-- Provided data --
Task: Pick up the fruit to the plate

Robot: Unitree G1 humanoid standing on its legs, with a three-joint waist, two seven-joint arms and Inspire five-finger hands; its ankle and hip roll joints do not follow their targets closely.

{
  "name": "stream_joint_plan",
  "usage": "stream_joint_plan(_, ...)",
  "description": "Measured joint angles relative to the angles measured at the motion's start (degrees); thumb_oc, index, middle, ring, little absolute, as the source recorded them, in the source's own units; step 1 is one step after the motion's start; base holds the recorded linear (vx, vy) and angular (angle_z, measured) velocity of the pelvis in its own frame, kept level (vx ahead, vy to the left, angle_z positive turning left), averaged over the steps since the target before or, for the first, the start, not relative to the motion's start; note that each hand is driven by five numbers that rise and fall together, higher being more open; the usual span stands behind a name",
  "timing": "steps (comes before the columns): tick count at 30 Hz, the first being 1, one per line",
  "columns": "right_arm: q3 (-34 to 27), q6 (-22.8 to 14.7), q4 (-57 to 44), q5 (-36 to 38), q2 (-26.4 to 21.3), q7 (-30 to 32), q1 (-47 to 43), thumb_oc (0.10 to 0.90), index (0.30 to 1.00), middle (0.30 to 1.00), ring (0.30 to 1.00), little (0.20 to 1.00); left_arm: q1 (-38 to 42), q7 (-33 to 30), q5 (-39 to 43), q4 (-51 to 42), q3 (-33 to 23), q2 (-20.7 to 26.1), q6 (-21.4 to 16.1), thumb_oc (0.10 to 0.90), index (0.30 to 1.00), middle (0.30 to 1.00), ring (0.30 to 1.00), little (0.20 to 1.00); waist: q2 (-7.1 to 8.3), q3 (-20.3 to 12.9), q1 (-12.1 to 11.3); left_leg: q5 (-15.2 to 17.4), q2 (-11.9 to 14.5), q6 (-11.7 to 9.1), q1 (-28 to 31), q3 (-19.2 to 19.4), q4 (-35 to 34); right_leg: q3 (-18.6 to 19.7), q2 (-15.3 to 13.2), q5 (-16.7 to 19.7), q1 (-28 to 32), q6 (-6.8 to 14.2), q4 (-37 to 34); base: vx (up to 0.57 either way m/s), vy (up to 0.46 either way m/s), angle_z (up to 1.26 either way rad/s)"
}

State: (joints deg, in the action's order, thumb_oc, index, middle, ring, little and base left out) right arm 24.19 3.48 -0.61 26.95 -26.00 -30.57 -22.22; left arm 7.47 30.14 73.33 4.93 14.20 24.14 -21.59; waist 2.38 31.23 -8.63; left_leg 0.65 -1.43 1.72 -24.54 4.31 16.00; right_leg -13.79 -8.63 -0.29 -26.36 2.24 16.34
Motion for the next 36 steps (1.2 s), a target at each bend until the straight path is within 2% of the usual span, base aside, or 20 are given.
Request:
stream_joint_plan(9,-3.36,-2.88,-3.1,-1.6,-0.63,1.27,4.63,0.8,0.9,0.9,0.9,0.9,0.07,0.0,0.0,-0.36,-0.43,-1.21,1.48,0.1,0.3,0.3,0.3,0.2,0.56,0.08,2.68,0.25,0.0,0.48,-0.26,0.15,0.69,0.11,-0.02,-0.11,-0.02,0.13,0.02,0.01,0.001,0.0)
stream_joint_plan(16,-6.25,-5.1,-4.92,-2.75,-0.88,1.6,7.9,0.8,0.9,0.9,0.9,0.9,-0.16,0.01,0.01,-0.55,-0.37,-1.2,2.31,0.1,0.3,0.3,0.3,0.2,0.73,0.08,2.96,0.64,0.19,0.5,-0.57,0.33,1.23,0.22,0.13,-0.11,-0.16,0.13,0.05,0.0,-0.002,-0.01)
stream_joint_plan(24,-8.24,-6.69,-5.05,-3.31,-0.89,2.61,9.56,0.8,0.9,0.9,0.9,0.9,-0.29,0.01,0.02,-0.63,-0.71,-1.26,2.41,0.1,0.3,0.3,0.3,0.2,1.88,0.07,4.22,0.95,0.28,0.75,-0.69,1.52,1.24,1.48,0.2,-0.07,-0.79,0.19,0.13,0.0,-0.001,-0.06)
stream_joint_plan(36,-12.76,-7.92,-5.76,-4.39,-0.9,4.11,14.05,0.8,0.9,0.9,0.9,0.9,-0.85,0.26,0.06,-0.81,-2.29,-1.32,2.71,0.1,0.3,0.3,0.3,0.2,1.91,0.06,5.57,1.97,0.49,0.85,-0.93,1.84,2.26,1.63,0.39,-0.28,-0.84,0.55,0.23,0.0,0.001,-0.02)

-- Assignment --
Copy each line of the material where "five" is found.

-- Exercise solution --
Robot: Unitree G1 humanoid standing on its legs, with a three-joint waist, two seven-joint arms and Inspire five-finger hands; its ankle and hip roll joints do not follow their targets closely.
  "description": "Measured joint angles relative to the angles measured at the motion's start (degrees); thumb_oc, index, middle, ring, little absolute, as the source recorded them, in the source's own units; step 1 is one step after the motion's start; base holds the recorded linear (vx, vy) and angular (angle_z, measured) velocity of the pelvis in its own frame, kept level (vx ahead, vy to the left, angle_z positive turning left), averaged over the steps since the target before or, for the first, the start, not relative to the motion's start; note that each hand is driven by five numbers that rise and fall together, higher being more open; the usual span stands behind a name",

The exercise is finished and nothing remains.